* What to produce:
Pull each line containing "target" out of the data and copy it.

(The data)

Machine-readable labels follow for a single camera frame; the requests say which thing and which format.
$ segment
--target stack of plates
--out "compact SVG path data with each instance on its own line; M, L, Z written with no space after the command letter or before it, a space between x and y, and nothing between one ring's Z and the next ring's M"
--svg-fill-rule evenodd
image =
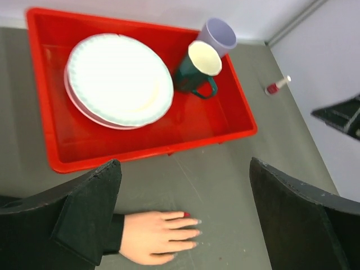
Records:
M160 119L174 95L161 58L143 43L117 34L94 35L77 44L64 83L71 101L86 117L123 130Z

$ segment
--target gray tabletop surface
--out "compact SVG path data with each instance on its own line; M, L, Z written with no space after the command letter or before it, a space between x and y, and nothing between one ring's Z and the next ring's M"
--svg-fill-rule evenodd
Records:
M263 88L282 77L268 47L238 45L231 52L259 131L255 136L123 164L115 212L185 210L202 220L200 245L158 267L121 255L101 269L271 269L249 181L256 156L293 177L337 193L287 87ZM27 31L0 29L0 193L25 197L80 174L49 167L42 134Z

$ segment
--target wall
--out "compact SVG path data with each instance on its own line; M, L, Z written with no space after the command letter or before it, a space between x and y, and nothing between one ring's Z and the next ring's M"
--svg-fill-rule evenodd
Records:
M360 1L328 1L272 52L341 196L360 201L360 142L310 116L360 93Z
M22 19L29 6L42 6L201 28L216 16L240 39L267 40L313 0L0 0L0 17Z

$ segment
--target purple cup
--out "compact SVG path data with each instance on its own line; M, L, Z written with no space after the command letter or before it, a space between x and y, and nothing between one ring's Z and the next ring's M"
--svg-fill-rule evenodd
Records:
M211 18L206 21L196 40L211 45L220 57L236 47L236 35L232 28L223 20Z

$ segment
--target red tray
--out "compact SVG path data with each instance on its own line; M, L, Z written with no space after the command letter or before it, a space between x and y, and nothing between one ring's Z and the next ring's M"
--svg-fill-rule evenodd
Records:
M154 124L135 130L102 127L79 112L66 95L64 67L73 47L88 36L117 33L152 48L173 73L198 31L42 8L27 14L31 54L50 166L59 173L90 169L108 161L149 156L254 135L257 125L229 56L215 78L218 94L202 100L176 92ZM204 85L201 92L210 91Z

(End The data)

* Response area:
--target stack of plates
--target gray tabletop surface
--target wall
--target purple cup
--target red tray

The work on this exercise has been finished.